C : String manipulation with pointer

Question

I come from JS and I'm still struggling to understand the notion of pointer, for that, I've created a function to lowercase a string.

char    *ft_strlowcase(char *str)
{
    int i;

    i = 0;
    while (str[i])
    {
        if (str[i] >= 'A' && str[i] <= 'Z')
        {
            str[i] = str[i] + 32;
        }       
        i++;
    }
    return (str);
}

Now, I want to test it and in my logic, I can pass a pointer to my function, like this :

int main(void)
{   
    //char  str1[] = "AbCdEfGhI"; //WORKING
    //char  *str1 = "AbCdEfGhI"; //NOT WORKING
    
   //char   *str1; //NOT WORKING
   //str1[] = "AbCdEfGhI"; //NOT WORKING

    char    *str1; //NOT WORKING
    str1 = "AbCdEfGhI"; //NOT WORKING
    
    printf("Lowercase : %s\n", str1);
    ft_strlowcase(&str1);
    printf("Uppercase : %s\n", str1); 
}

But it doesn't work, the only way I can make it works, is to pass an array declare in one line.

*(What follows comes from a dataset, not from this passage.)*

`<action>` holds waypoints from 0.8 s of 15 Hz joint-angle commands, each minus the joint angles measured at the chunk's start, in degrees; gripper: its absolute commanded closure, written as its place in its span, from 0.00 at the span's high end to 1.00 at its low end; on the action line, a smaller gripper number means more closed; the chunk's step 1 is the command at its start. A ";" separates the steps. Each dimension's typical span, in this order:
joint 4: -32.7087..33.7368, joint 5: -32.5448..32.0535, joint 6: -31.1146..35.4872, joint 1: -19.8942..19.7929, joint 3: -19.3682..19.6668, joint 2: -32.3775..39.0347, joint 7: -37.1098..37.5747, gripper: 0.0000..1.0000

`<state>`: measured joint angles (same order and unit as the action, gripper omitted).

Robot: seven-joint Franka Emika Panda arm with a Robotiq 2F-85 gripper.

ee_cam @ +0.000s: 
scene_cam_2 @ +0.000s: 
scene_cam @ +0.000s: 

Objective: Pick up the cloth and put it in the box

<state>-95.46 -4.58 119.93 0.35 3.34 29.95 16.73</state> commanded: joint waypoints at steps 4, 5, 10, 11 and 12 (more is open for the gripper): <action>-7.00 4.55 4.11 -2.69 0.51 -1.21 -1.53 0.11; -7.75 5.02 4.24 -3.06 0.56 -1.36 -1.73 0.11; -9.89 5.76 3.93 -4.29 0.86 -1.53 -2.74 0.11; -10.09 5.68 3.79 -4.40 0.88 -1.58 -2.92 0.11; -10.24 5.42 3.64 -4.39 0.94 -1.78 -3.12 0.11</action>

What did I miss ? Can I make it work with a pointer synthax and without any complex function (memloc...) ?

Answer 1

The correct version of your call is ft_strlowcase(str1). However, that still perpetrates undefined behavior because the string literal object created by str1 = "AbCdEfGhI" is being modified. String literals are part of the program image; modifying a string literal is de facto self-modifying code, whose behavior is not defined by ISO C.

This is not actually a big difference between dynamic languages and C here; ANSI Common Lisp is the same way with regard to modifying literal objects.

By the way, your C compiler should be warning you that the ft_strlowcase(&str1) call is ill-typed: it passes a char ** pointer to a function which expects char *.

Now regarding this:

//char  str1[] = "AbCdEfGhI"; //WORKING

Yes that will work for two (and a half) reasons.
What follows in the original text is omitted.